Capitale culturale 2030. Lugano ci crede e con Locarno e Mendrisio presenta una candidatura forte, credibile e inclusiva. In gara ci sono anche Thun, Aarau e Bellinzona. La giuria del concorso sarà presto in Ticino per incontrare i promotori e valutare l’offerta. Il verdetto sarà emesso il 4 giugno. Una scadenza che Lugano, Locarno e Mendrisio non staranno ad aspettare in modo passivo. L’intenzione è anzi di uscire sul territorio per far conoscere l’iniziativa, spiegarne le ragioni e i contenuti, coinvolgere, raccogliere stimoli e creare consenso. L’idea è di mobilitare persone, enti e risorse, per dare peso e sostanza a un progetto i cui benefici, in caso di successo, saranno estesi e di lunga durata. Non solo i diretti interessati, ossia gli operatori culturali, anche il turismo, l’economia e le istituzioni ne beneficeranno. Parola di Franco Bianchini, esperto di politiche culturali e rigenerazione urbana, che ha aperto la mattinata presentando le esperienze di centri urbani che in passato sono stati riconosciuti capitali culturali.

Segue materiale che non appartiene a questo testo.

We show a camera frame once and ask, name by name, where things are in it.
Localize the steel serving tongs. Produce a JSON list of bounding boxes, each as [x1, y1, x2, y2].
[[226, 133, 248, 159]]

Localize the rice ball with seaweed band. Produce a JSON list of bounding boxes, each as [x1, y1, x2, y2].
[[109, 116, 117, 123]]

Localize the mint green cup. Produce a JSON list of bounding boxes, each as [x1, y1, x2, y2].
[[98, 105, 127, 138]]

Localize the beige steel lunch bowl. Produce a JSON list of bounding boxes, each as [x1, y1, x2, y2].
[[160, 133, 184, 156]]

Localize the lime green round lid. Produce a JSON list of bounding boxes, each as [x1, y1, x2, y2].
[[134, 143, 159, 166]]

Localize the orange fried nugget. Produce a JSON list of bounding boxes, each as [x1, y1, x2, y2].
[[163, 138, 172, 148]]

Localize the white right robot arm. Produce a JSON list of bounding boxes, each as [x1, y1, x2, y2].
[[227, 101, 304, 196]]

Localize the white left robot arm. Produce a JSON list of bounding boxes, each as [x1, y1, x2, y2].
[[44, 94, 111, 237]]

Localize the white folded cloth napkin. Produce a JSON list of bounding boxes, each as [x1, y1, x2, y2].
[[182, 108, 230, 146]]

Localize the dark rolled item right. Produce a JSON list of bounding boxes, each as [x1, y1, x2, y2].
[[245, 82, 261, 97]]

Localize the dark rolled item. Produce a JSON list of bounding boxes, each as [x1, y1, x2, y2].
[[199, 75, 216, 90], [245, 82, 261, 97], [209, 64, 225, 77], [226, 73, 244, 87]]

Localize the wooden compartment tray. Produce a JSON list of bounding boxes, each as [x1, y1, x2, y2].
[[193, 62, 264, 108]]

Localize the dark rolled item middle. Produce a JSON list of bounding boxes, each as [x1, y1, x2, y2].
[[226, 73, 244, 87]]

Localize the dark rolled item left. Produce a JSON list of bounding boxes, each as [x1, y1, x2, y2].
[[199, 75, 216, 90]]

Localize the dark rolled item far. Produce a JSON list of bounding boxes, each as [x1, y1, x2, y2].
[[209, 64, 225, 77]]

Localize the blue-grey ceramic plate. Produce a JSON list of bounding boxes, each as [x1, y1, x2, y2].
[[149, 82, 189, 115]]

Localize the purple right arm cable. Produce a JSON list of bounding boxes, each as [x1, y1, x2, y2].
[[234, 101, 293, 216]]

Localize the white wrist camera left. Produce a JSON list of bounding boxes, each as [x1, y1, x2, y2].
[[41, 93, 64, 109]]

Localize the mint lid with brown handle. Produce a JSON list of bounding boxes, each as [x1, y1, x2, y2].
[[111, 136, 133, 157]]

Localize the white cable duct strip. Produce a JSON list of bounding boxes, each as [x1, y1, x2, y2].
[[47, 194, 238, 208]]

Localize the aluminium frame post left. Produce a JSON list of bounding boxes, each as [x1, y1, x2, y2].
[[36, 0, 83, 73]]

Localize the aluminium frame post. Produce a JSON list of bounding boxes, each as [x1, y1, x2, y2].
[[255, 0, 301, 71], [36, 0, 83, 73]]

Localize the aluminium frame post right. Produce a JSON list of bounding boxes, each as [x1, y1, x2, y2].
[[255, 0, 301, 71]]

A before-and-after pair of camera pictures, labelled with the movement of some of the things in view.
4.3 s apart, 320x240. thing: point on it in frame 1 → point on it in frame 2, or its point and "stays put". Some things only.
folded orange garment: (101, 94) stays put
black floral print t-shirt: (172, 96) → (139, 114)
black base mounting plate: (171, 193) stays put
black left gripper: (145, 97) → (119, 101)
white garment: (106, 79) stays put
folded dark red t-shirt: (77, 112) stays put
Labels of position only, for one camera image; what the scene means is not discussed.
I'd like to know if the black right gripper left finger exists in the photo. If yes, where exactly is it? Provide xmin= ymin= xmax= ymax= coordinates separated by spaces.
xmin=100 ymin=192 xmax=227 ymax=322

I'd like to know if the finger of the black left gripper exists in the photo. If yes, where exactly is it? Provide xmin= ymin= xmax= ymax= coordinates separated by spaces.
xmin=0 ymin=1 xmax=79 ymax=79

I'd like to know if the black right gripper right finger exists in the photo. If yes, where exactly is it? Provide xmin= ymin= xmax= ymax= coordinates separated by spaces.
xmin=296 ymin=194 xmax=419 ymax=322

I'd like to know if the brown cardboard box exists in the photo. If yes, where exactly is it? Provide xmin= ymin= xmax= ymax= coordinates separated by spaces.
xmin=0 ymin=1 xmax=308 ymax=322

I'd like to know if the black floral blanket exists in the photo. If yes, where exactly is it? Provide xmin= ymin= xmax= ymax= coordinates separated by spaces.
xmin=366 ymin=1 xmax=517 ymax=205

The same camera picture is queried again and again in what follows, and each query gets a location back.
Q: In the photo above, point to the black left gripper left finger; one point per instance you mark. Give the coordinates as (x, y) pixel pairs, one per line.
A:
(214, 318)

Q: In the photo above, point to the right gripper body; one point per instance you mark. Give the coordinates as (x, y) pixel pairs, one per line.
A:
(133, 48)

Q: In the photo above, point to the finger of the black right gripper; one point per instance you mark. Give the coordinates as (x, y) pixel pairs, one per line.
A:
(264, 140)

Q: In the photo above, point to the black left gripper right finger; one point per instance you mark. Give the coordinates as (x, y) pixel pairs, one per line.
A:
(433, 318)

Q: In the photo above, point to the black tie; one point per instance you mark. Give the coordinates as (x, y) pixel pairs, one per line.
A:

Ne sono convinti anche i relatori intervenuti, sabato 28 febbraio all’Usi, al primo dei tre incontri (altri due seguiranno in aprile a Locarno e Mendrisio) voluti per informare l’opinione pubblica, favorire la partecipazione e creare un coinvolgimento dal basso. La stessa Università della Svizzera italiana è felice di dare il proprio contributo. «Faremo la nostra parte», hanno dichiarato Monica Duca Widmer, presidente del Consiglio, e il rettore ad interim Gabriele Balbi, «sia in termini di sostegno alla candidatura, sia di messa in comune di strutture e competenze». L’Usi vede nella Capitale della cultura anche uno strumento per ancorarsi al territorio e si impegna a motivare i giovani. Lorenzo Erroi, responsabile del Dipartimento cultura e società della Rsi, ha confermato l’interesse dell’ente radiotelevisivo, sempre presente laddove pulsa la vita culturale. Negli stessi termini si è espresso il direttore del Corriere del Ticino, Paride Pelli.
Di opportunità hanno parlato tre professionisti che animano la vita culturale locale: Mara Travella, direttrice artistica della Casa della Letteratura; la creatrice indipendente Cristina Galbiati, co-presidente di t. Professioni dello spettacolo Svizzera; e il musicista Fabio Pinto, delegato di Sonart per la Svizzera italiana. Luigi Di Corato, direttore della Divisione cultura della Città di Lugano, in prima linea nell’elaborazione del dossier di candidatura, ha rivelato che i sostenitori sono già un’ottantina e che l’obiettivo è raccogliere 13 milioni di franchi tra enti pubblici, mecenati e sponsor privati.